Please tell us who is conducting these blind tests, especially those offering prize money. Please also tell us the details of the blind tests you have conducted yourself.You'd have to be hiding under a rock or willfully avoiding them not to have seen them, after decades.
https://www.audiosciencereview.com/forum/index.php?threads/catalogue-of-blind-tests.8675/
I've blind-tested all my amps and did so with cables until I stopped buying anything fancy (but not DACs, I really should get to that). I was unsurprised to hear no difference in the old expensive cables I own (Cardas and..Opus, I think it was?) and anything else I could find. That was a long time ago and I never looked back, given that the third party evidence is just..monumental. There's a great test in that thread where the listeners prefer a coat hanger, and another where they can't distinguish a rube goldberg connector made of very thin transformer wire, a paper clip, and some alligator clips. Cables are pretty easy with level-matching, obviously, but the time between swaps can be pretty hard on audible memory. If you are willing to live with hi-res digital files using each cable, go on over to Archimago's site and take a trial yourself with rapid A/B.
Amps were really a shock for me. I swore I heard differences sighted but utterly failed to get it right blind (Adcom, VTL, Bryston, March Audio). Just used a hand-held db meter for level matching, marked off the pre-amp settings and had my son swap the amps. I was imagining the difference, apparently.

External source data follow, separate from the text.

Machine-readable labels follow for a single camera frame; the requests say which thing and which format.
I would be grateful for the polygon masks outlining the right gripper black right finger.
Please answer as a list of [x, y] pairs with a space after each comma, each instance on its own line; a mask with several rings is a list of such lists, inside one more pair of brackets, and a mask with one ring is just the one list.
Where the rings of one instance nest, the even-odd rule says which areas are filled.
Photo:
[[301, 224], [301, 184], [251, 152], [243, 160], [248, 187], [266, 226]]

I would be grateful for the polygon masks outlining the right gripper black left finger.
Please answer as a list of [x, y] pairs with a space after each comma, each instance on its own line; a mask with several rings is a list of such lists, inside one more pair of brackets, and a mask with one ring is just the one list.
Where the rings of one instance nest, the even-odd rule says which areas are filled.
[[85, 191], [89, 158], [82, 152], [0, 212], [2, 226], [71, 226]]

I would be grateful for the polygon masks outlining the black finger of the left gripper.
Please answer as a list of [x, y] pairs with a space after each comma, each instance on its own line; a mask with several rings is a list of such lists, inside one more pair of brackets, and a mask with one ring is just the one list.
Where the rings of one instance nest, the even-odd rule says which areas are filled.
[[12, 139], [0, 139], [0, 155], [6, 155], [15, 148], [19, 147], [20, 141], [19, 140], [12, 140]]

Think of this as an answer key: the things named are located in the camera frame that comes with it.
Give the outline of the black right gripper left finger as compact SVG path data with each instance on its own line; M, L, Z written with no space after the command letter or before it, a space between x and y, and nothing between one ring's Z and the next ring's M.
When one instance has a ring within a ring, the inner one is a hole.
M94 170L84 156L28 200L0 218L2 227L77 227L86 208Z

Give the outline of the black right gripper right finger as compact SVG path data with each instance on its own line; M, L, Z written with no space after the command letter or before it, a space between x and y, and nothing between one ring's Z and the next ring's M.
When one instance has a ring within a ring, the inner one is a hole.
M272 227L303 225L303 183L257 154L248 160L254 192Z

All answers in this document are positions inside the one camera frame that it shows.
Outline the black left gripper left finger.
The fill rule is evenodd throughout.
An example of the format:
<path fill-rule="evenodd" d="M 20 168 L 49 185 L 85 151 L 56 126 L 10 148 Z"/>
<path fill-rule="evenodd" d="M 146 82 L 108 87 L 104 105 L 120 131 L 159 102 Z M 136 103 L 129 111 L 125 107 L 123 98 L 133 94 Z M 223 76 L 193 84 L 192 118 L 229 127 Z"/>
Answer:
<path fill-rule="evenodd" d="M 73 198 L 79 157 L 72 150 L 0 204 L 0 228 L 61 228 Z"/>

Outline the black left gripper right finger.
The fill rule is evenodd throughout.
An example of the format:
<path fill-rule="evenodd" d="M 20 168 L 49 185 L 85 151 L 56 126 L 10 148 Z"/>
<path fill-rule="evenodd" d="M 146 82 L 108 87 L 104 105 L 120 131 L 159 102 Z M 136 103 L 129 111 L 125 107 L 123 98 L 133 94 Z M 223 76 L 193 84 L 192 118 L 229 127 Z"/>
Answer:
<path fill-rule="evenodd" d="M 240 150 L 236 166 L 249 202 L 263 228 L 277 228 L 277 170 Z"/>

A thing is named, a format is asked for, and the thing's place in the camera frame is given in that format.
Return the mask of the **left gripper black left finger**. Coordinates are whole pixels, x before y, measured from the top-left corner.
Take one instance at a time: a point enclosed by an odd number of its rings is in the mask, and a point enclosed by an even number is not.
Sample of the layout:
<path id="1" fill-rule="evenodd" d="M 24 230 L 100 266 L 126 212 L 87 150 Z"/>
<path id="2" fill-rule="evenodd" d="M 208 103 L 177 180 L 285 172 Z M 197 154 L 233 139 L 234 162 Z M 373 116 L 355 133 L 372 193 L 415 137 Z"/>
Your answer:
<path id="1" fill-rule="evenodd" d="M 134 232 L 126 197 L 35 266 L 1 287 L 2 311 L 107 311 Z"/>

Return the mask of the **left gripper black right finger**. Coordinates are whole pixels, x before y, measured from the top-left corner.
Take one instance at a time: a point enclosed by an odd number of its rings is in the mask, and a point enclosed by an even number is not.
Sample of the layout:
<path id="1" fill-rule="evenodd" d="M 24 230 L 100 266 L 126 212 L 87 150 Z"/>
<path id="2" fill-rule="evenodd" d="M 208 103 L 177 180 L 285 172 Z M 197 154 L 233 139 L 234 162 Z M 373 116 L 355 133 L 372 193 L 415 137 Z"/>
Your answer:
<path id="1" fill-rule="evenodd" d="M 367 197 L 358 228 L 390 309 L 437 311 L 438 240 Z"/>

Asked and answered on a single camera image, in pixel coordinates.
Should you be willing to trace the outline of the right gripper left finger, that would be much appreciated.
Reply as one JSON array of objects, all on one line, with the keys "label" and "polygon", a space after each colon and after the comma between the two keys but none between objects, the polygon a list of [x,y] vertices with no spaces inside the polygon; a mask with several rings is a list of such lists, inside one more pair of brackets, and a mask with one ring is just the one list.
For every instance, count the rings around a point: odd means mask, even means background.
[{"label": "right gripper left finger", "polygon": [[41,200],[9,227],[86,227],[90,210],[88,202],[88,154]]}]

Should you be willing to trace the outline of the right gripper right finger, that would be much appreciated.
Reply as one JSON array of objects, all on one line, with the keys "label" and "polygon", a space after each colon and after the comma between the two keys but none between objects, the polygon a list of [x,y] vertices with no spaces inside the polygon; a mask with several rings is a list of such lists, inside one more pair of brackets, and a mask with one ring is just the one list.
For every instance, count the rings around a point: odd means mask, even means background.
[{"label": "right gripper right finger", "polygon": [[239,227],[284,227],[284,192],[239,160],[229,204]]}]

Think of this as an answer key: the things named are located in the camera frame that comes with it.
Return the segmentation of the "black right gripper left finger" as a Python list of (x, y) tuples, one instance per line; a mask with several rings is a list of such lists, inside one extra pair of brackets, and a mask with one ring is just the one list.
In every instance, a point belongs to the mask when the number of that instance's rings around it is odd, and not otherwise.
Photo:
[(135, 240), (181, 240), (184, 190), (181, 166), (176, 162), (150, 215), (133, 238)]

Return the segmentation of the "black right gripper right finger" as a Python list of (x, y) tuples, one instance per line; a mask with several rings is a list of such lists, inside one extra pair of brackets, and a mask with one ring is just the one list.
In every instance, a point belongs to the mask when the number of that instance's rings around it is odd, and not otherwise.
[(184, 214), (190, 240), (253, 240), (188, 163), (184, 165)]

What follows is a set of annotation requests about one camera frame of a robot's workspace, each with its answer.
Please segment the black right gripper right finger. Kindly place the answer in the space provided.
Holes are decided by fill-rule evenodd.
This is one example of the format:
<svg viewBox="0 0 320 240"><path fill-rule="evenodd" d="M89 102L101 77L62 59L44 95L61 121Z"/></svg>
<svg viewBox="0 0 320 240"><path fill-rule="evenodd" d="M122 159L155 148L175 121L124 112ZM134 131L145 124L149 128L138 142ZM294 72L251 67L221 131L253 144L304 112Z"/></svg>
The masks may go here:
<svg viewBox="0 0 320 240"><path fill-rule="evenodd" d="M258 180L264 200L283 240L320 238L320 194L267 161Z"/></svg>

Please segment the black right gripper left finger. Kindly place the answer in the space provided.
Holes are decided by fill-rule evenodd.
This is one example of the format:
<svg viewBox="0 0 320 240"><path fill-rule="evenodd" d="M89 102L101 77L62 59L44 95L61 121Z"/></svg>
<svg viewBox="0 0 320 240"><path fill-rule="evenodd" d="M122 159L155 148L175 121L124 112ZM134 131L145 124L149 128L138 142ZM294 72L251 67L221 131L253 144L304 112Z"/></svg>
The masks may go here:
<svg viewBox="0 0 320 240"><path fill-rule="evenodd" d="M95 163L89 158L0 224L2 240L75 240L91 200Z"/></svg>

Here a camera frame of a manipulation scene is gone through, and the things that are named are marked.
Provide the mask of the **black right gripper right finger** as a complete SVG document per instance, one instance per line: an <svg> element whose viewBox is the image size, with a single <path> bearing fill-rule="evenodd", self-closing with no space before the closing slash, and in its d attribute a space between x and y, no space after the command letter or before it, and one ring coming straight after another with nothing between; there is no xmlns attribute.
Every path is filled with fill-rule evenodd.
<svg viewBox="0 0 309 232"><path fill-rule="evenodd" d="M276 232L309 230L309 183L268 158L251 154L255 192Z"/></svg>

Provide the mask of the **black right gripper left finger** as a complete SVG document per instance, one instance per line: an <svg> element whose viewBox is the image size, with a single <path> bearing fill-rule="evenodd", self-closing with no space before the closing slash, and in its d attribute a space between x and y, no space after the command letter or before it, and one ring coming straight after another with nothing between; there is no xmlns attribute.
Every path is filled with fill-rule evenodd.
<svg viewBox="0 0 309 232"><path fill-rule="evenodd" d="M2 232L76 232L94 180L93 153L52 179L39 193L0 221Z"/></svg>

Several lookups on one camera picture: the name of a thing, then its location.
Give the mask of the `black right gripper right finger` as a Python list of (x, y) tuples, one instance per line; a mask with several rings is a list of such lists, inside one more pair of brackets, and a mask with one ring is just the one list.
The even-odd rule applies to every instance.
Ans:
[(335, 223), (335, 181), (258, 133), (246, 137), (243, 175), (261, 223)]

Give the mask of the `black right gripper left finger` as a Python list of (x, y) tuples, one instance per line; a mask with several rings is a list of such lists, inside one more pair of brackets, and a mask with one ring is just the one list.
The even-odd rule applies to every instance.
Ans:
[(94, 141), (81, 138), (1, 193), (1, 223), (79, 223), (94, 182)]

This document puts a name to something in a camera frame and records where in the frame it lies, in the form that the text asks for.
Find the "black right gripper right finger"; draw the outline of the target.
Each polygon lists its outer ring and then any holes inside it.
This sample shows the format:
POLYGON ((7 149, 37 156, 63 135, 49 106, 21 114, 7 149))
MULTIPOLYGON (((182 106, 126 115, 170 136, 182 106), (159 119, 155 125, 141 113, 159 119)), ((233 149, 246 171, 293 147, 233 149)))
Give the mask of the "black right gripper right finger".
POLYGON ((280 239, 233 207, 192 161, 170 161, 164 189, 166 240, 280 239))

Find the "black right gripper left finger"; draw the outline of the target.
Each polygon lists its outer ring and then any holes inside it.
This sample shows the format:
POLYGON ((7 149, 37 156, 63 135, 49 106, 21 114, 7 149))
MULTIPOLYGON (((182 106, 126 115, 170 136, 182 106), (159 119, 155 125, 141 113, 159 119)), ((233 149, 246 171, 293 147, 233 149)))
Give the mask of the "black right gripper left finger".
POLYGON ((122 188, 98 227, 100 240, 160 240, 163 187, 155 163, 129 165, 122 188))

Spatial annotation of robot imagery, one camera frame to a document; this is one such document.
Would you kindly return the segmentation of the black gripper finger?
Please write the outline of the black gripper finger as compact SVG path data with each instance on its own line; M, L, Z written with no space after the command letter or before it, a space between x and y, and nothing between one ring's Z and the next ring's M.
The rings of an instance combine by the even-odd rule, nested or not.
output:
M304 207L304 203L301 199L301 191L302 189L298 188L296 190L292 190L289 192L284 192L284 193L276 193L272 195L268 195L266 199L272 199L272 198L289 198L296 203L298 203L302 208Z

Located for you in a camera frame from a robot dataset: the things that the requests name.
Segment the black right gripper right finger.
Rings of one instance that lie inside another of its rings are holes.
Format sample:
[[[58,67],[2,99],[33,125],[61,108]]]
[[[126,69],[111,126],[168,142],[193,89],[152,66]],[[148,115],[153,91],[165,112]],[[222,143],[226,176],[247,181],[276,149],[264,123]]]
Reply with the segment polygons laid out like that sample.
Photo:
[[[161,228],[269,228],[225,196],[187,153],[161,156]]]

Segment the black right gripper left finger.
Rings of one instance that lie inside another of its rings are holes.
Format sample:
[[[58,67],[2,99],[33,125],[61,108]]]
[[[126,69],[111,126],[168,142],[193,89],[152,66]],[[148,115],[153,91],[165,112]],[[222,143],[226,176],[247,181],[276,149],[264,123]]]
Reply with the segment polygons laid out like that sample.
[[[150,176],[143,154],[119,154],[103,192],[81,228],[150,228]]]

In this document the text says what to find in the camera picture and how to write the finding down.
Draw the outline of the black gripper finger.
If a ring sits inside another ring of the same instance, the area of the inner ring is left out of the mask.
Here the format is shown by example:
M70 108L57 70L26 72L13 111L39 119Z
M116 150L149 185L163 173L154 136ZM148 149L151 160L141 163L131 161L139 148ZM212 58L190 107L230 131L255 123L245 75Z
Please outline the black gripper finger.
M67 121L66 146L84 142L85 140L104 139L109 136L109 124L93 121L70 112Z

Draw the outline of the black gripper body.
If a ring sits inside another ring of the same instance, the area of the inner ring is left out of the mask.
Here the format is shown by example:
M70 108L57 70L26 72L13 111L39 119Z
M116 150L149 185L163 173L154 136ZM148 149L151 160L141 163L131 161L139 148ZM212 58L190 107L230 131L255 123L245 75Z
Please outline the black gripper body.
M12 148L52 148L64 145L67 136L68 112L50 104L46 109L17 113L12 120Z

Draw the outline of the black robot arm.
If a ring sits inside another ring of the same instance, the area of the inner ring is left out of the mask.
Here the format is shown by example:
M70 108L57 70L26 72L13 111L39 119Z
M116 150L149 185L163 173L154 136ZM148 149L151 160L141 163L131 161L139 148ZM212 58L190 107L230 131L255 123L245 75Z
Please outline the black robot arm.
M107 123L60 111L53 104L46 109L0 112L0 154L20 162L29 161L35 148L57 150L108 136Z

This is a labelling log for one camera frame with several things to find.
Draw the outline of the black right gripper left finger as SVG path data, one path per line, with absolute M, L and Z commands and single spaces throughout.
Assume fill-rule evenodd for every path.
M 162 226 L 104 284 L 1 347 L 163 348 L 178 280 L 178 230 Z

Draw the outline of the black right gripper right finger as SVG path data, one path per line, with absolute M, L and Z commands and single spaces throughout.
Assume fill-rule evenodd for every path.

Since then, I've offered $10k to charity to pass blind tests in a properly set up trial. The initially interested always stomped off in a huff over the terms (I initially got Amir over at ASR and Archimago to agree to help set up the trials, and they and many others offered to chip in, you can see the details over at ASR, but that limits us to two places in the world). Of course James Randi famously offered a lot more money.
It's worth doing this for yourself. I still think there could be minor differences that show up in rapid A/B testing, but claims of "night and day" differences in the chain prior to the loudspeakers really don't have an evidentiary leg to stand on. Sad, as an equipment enthusiast, but the truth often is.